### TASK INSTRUCTIONS
Your answer should be one number: the count of lines in these entries that hold the word "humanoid".

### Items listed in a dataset
---------------

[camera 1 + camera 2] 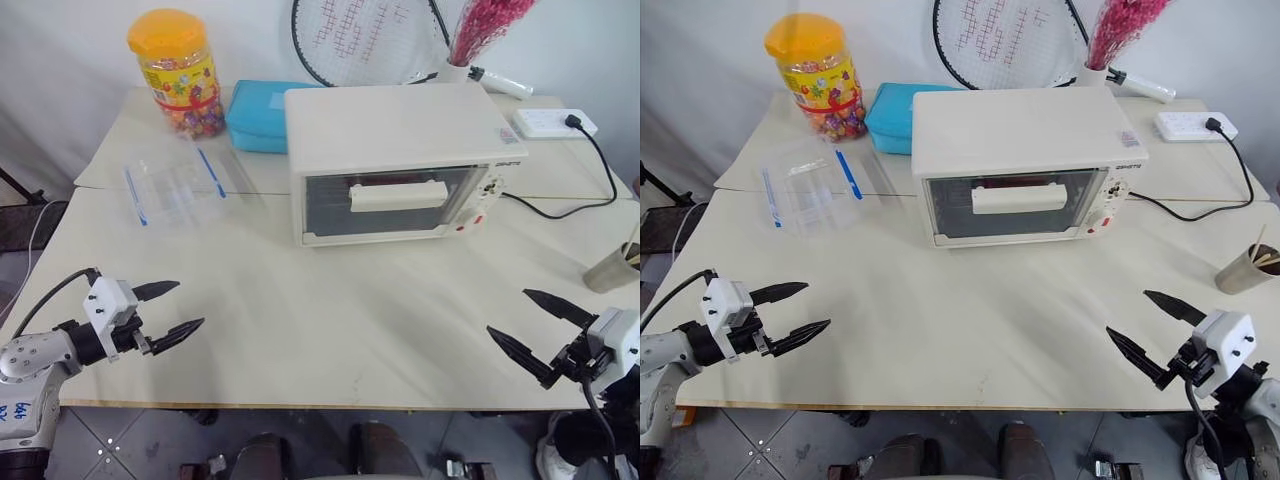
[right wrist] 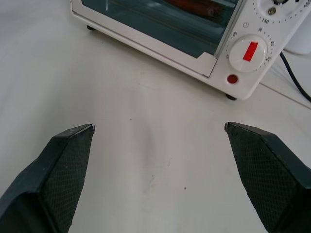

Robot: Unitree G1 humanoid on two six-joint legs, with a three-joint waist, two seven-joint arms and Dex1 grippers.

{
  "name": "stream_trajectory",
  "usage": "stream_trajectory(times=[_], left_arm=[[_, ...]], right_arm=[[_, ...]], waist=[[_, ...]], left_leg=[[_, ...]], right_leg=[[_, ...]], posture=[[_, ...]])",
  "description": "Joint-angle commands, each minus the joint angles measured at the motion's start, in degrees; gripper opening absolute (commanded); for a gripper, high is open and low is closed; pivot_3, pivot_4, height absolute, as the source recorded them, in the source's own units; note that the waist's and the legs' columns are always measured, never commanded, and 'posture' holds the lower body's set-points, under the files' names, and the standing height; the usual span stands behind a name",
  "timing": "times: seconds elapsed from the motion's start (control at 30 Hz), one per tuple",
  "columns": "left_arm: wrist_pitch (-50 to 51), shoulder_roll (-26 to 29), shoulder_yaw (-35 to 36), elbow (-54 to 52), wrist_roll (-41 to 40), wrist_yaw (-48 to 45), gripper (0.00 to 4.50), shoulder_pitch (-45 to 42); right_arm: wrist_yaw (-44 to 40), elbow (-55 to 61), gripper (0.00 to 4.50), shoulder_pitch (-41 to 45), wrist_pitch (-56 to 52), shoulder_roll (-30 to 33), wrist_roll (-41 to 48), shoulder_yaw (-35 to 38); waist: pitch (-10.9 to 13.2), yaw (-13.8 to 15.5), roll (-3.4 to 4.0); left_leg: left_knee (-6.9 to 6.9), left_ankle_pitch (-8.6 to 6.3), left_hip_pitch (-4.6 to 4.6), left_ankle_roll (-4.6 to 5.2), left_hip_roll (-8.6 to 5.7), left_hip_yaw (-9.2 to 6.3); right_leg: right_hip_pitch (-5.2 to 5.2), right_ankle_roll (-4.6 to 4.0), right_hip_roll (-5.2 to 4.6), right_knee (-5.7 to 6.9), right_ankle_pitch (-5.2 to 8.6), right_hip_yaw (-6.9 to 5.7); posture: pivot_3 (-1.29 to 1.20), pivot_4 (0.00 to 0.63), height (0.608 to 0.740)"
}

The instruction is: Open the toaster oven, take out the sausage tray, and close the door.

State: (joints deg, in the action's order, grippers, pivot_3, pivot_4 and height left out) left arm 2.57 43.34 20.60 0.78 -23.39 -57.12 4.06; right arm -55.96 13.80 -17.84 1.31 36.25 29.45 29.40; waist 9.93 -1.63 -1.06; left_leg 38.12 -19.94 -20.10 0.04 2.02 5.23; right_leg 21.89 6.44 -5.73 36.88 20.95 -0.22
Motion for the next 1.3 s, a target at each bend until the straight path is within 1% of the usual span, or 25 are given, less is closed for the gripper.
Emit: stream_trajectory(times=[0.03,0.1,0.17,0.2,0.23,0.3,0.37,0.47,0.57,0.7,0.87,0.93,1.03,1.1,1.17,1.23,1.3], left_arm=[[-0.6,-0.2,0.7,-1.0,-0.5,-0.1,4.41,0.7],[2.1,-0.8,0.3,-2.1,-2.7,0.4,4.41,-0.9],[7.2,0.0,-0.4,-3.5,-7.8,-2.9,4.41,-3.5],[8.1,-0.2,-0.4,-3.9,-9.6,-3.8,4.41,-5.3],[11.2,-0.6,-0.3,-4.9,-12.8,-3.8,4.41,-7.6],[14.1,-1.3,-1.5,-6.4,-15.1,-3.4,4.41,-11.5],[16.8,-1.4,-3.1,-8.1,-16.3,-4.0,4.41,-13.2],[19.3,-2.0,-5.5,-10.6,-17.0,-3.7,4.41,-15.1],[19.7,-3.2,-6.0,-11.2,-16.9,-2.6,4.41,-16.1],[20.6,-3.9,-6.2,-11.8,-16.8,-1.9,4.41,-16.3],[21.2,-4.2,-5.4,-13.4,-16.8,-0.4,4.41,-15.0],[21.6,-4.0,-4.9,-14.0,-16.8,0.1,4.41,-14.0],[22.5,-3.6,-4.1,-14.4,-16.7,1.3,4.41,-12.6],[23.2,-3.7,-3.8,-14.2,-16.9,2.0,4.41,-12.5],[23.9,-4.2,-3.4,-13.7,-17.6,2.8,4.41,-13.3],[24.7,-5.2,-3.2,-12.5,-18.4,4.4,4.03,-15.7],[25.0,-6.2,-3.7,-11.2,-18.9,4.7,3.51,-18.3]], right_arm=[[-0.1,0.4,4.50,0.6,0.2,0.5,0.6,-0.1],[0.0,0.4,4.50,2.0,-2.0,0.8,2.2,-0.7],[0.4,1.1,4.50,4.4,-6.0,1.5,4.8,-1.7],[0.9,1.7,4.50,5.8,-8.6,2.0,6.2,-2.2],[1.9,2.0,4.50,7.8,-11.6,2.3,8.0,-2.8],[3.3,2.0,4.50,11.7,-16.7,2.5,11.1,-4.1],[4.8,1.3,4.50,15.6,-19.8,2.2,12.7,-5.2],[5.6,-1.5,4.50,21.8,-20.8,2.0,11.7,-7.3],[5.7,-5.6,4.50,28.7,-20.3,1.4,10.2,-9.8],[2.8,-10.9,4.50,36.9,-19.6,0.6,8.2,-14.6],[0.3,-15.0,4.50,42.7,-17.0,-1.2,6.1,-17.3],[-0.2,-14.7,4.50,43.8,-16.7,-1.5,6.3,-17.1],[-1.8,-10.3,4.50,43.6,-17.8,-0.7,7.6,-17.4],[-4.2,-6.7,4.50,41.0,-17.8,1.1,7.1,-18.0],[-7.7,-3.4,4.50,36.2,-15.6,3.6,5.1,-18.9],[-9.9,-2.1,4.50,32.2,-11.8,5.0,2.6,-19.6],[-10.4,-2.0,4.50,30.1,-9.8,5.3,1.3,-19.5]], waist=[[0.0,0.0,0.00],[0.0,0.0,0.00],[0.0,0.0,-0.01],[0.0,0.1,-0.01],[0.0,0.1,0.00],[0.0,0.1,0.00],[0.0,0.1,0.04],[0.0,-0.3,0.14],[0.0,-0.3,0.12],[0.0,-0.1,0.11],[0.0,-0.1,0.12],[0.0,0.0,0.16],[0.1,0.0,0.17],[0.1,0.0,0.20],[0.1,0.1,0.21],[0.1,0.0,0.20],[0.1,-0.3,0.16]], left_leg=[[0.01,0.00,0.00,0.00,0.00,0.00],[0.03,0.00,0.01,0.01,0.00,0.00],[0.06,0.00,0.01,0.00,0.00,-0.01],[0.09,0.01,0.01,-0.01,0.00,-0.05],[0.12,0.02,0.01,-0.02,0.00,-0.07],[0.15,0.04,-0.01,-0.03,-0.01,-0.12],[0.16,0.05,-0.02,-0.05,-0.01,-0.17],[0.08,0.04,-0.04,-0.04,-0.01,-0.15],[0.09,0.02,-0.14,0.00,0.01,-0.08],[0.23,0.02,-0.20,0.01,0.01,-0.07],[0.37,0.02,-0.22,0.02,0.02,-0.12],[0.38,0.00,-0.26,0.04,0.01,-0.12],[0.38,-0.03,-0.30,0.09,0.01,-0.15],[0.36,-0.04,-0.32,0.10,0.02,-0.18],[0.33,-0.04,-0.40,0.10,0.02,-0.24],[0.25,-0.04,-0.40,0.10,0.02,-0.28],[0.27,-0.04,-0.38,0.10,0.04,-0.21]], right_leg=[[-0.01,0.00,-0.01,-0.01,0.00,0.01],[-0.01,0.00,-0.02,-0.01,0.00,0.01],[-0.04,0.00,-0.02,0.02,0.00,0.00],[-0.04,0.01,-0.03,0.04,0.00,-0.02],[-0.04,0.00,-0.05,0.09,-0.01,-0.03],[-0.05,0.00,-0.07,0.11,-0.03,-0.09],[-0.07,0.00,-0.07,0.10,-0.04,-0.14],[-0.07,0.00,0.04,0.18,-0.04,-0.15],[0.06,0.01,0.10,0.17,-0.05,-0.20],[0.10,0.03,0.08,0.18,-0.05,-0.35],[0.08,0.03,0.06,0.20,-0.05,-0.34],[0.09,0.04,0.03,0.26,-0.06,-0.34],[0.10,0.04,0.01,0.24,-0.06,-0.36],[0.11,0.04,0.00,0.22,-0.06,-0.37],[0.14,0.04,-0.01,0.19,-0.06,-0.37],[0.11,0.04,0.02,0.10,-0.06,-0.38],[0.11,0.04,0.09,0.10,-0.06,-0.43]], posture=[[0.00,0.150,0.740],[0.00,0.150,0.740],[0.00,0.150,0.740],[0.00,0.150,0.740],[0.00,0.150,0.740],[0.00,0.150,0.740],[0.00,0.150,0.740],[0.00,0.150,0.740],[0.00,0.150,0.740],[0.00,0.150,0.740],[0.00,0.150,0.740],[0.00,0.150,0.740],[0.00,0.150,0.740],[0.00,0.150,0.740],[0.00,0.150,0.740],[0.00,0.150,0.740],[0.00,0.150,0.740]])
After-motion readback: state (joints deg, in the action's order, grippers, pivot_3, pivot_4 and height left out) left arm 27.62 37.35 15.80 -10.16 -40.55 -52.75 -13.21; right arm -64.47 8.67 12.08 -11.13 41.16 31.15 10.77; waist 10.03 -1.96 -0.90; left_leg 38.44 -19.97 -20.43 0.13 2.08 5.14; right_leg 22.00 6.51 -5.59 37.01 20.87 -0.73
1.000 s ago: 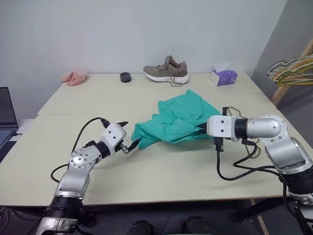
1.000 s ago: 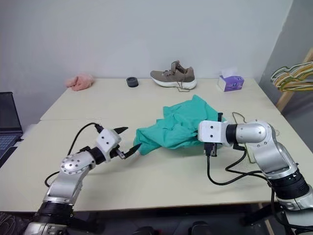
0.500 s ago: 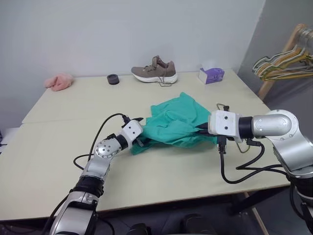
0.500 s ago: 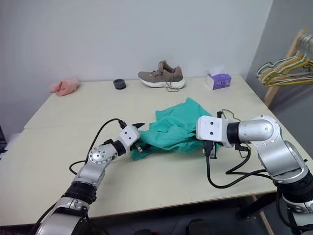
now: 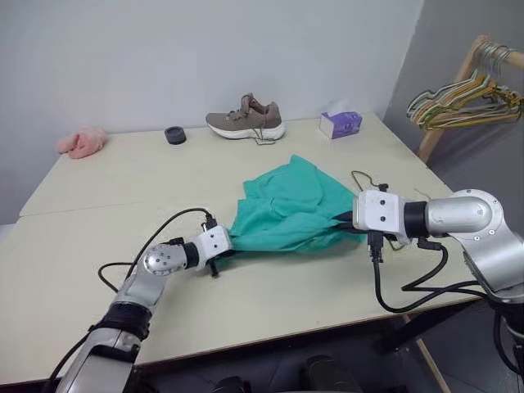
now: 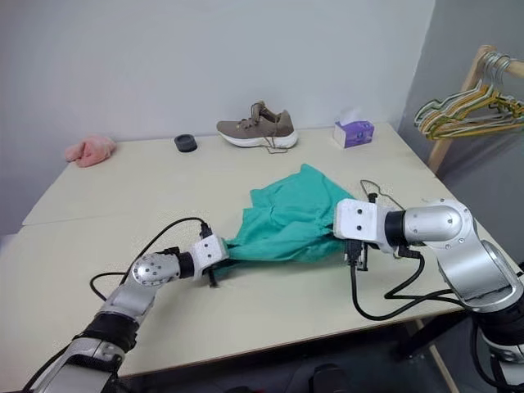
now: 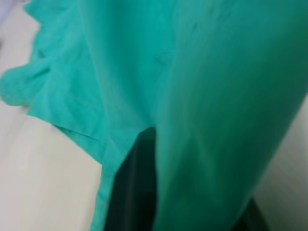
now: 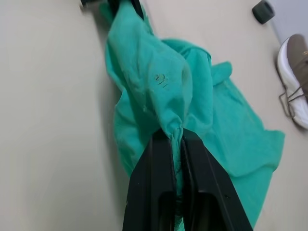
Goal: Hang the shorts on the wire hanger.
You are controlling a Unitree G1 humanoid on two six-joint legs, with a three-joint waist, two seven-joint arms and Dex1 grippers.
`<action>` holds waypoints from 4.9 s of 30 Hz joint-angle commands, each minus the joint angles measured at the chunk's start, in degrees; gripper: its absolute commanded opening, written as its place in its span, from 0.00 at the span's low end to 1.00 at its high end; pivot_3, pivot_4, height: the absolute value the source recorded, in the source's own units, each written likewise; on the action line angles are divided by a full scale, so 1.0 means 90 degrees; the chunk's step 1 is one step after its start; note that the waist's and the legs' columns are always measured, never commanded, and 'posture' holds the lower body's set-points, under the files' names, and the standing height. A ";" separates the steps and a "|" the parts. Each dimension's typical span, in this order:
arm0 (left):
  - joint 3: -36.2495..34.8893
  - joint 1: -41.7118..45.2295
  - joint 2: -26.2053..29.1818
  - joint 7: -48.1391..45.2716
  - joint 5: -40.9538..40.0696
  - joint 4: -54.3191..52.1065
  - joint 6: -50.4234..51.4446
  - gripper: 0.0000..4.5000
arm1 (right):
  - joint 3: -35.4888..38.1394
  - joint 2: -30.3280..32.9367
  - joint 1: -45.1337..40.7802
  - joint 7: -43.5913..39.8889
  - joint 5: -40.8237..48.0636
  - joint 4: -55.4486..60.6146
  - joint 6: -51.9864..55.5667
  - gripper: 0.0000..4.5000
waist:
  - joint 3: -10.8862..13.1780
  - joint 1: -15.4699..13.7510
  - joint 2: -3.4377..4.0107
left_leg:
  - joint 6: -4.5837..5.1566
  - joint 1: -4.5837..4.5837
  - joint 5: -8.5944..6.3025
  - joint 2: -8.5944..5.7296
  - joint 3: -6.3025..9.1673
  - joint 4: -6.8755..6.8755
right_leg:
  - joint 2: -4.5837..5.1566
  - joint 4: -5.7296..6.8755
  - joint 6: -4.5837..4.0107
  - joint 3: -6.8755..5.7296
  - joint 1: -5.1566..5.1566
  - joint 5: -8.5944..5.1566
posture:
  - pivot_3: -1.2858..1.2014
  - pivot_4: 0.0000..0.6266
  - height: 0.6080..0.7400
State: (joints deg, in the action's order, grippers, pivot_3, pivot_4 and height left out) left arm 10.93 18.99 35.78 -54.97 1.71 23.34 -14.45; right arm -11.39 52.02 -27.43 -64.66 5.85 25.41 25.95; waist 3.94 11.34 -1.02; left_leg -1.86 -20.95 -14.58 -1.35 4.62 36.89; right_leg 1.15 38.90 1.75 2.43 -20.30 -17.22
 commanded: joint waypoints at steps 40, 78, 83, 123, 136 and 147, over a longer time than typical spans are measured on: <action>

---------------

### RESPONSE AREA
2